Task directions
Searching the material below, find each line that includes the word "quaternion", and copy it.

Provided material
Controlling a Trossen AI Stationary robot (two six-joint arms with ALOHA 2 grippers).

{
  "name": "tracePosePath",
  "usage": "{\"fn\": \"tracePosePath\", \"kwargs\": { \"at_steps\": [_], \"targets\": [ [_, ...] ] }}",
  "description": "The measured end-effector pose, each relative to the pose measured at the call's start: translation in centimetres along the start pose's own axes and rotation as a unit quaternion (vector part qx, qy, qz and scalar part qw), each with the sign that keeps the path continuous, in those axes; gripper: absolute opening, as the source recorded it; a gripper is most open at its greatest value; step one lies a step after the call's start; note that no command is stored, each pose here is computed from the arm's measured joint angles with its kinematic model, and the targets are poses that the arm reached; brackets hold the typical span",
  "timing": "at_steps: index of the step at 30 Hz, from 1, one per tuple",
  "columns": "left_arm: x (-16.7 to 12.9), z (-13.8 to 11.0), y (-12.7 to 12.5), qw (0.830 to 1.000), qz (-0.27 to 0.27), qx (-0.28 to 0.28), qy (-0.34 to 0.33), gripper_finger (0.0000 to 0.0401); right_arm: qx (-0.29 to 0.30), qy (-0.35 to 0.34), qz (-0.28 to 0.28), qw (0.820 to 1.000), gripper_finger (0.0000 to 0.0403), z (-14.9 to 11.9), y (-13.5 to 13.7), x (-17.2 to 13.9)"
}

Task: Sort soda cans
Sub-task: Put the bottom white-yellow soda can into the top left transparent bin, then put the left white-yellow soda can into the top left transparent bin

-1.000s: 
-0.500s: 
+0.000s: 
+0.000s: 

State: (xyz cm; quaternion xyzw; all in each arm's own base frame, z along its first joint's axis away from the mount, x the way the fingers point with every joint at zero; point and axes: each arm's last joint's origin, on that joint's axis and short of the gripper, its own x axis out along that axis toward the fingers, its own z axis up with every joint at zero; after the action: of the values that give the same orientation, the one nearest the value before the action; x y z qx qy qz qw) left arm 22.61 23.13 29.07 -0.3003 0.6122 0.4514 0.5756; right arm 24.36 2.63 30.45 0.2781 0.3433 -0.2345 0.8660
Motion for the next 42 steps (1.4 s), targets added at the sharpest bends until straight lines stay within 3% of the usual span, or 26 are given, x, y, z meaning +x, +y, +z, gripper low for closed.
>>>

Reply
  "description": "The measured end-effector pose, each relative to the pose measured at the call's start: translation in centimetres along the start pose's own axes and rotation as a unit quaternion (vector part qx, qy, qz and scalar part qw), each with the sign that keeps the path continuous, in those axes; gripper: absolute opening, as the source recorded it; a gripper is most open at its greatest value; step one lies a step after the call's start; note that no command is stored, each pose here is computed from the arm's measured joint angles with its kinematic model, and the targets are poses that the arm reached; brackets hold the typical span",
State: (xyz cm; quaternion xyzw; all in each arm's own base frame, z along its first joint's axis away from the mount, x the way the fingers point with every joint at zero; point and axes: each arm's last joint's origin, on that joint's axis and short of the gripper, its own x axis out along that axis toward the fingers, its own z axis up with every joint at zero; after the action: of the values that give the same orientation, the one nearest the value before the action; x y z qx qy qz qw) left arm 22.61 23.13 29.07 -0.3003 0.6122 0.4514 0.5756; right arm 24.36 2.63 30.45 0.2781 0.3433 -0.2345 0.8660

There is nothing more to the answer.